The Department of Homeland Security suffered over 100 “spills” of classified information last year, 40 percent of which came from one office, according to a leaked internal document I obtained.
Officials and lawmakers told me that until the Department imposes stricter policies and sounder practices to better protect sensitive intelligence, the vulnerabilities there could be exploited. Not only does this raise the threat that hostile actors could get their hands on classified information, it may lead to other US agencies keeping DHS out of the loop on major security issues.
A spill is not the same as an unauthorized disclosure of classified information. A Homeland Security official explained that spills often include “the accidental, inadvertent, or intentional introduction of classified information into an unclassified information technology system, or higher-level classified information into a lower-level classified information technology system, to include non-government systems.”

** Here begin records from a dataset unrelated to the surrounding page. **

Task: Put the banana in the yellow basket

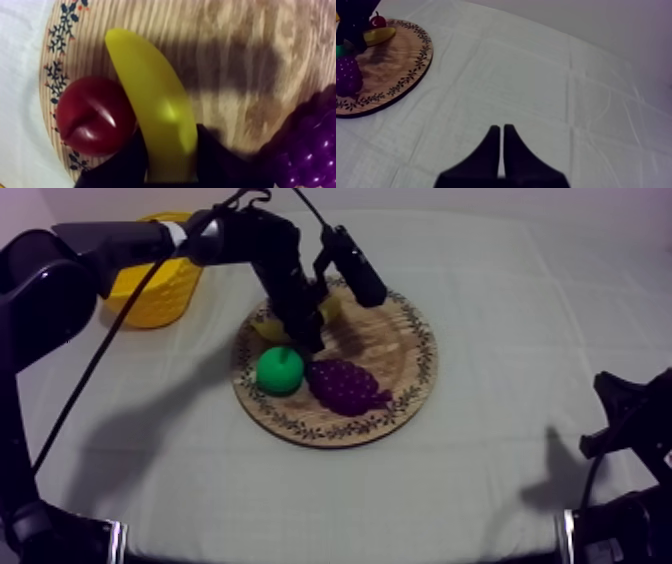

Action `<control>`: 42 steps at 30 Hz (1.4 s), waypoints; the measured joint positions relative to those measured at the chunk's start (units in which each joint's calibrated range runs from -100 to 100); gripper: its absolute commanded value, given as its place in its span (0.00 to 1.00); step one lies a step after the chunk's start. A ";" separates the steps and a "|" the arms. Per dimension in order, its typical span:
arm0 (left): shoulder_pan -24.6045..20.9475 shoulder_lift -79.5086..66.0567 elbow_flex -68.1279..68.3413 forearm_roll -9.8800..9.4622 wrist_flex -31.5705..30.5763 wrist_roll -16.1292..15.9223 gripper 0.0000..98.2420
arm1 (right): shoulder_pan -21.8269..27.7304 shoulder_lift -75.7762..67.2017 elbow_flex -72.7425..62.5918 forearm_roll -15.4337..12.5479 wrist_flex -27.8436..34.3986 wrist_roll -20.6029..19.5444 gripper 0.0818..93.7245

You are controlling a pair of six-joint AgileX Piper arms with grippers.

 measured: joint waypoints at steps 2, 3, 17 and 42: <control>0.00 -0.14 0.12 -0.12 -0.07 0.16 0.34 | 0.00 0.00 0.00 0.00 0.00 0.00 0.00; 0.01 -0.21 0.12 -0.12 -0.18 0.24 0.34 | 0.00 0.00 0.00 0.00 0.00 0.00 0.00; 0.29 -3.00 3.33 -0.41 -2.52 0.47 0.30 | -0.02 0.00 0.00 -0.11 0.00 0.00 0.00; 3.33 -17.02 3.32 -4.09 0.53 4.77 0.27 | -0.12 0.00 0.00 -0.11 0.00 0.00 0.00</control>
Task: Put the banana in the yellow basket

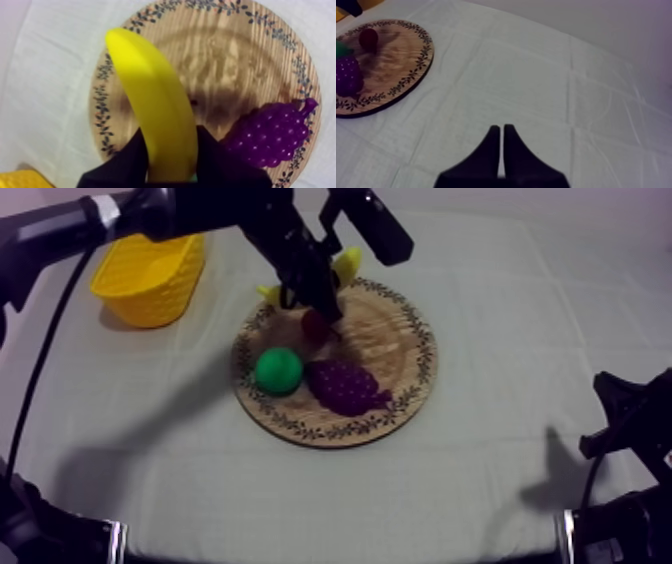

Examples include: using a copier not approved for the level of classified information copied; failing to properly mark a classified product; transmitting classified information on an unclassified system like Gmail; or sending classified information to someone who, while having the proper level of clearance, is not authorized to read a section of information sent to them, the official said.
There were 119 of these classified spills reported throughout the Homeland Security Department in fiscal year 2015, according to the internal document, which itself is unclassified.
The section with the most spills by far was the Office of Intelligence and Analysis, led by retired Gen. Francis Taylor.
This office is composed mostly of intelligence analysts assigned to produce and review classified reports that are often the work of other intelligence agencies.
One senior Homeland Security official told me the intelligence and analysis office at DHS suffers from lax enforcement of the established policies and practices to protect classified information.
S.Y. Lee, a department spokesman, said DHS doesn’t comment on reports of leaked information, but that the department is currently having mandatory employee-training sessions on the handling of classified and sensitive information.
“We take any report of mishandling of information very seriously, and when violations are discovered, the department takes immediate, appropriate actions to address the situation,” he said.
Experts on government secrecy and classified information handling told me that the number of spills alone doesn’t directly prove there’s a larger cultural or policy problem at DHS.
But there’s a history of carelessness with e-mail at the department, and this new finding combined with anecdotal reports of bad practices indicate there should be more investigation.
“At a minimum, this raises a question about what’s going on at this corner of the agency,” said Steven Aftergood, director of the program on government secretary at the Federation of American Scientists.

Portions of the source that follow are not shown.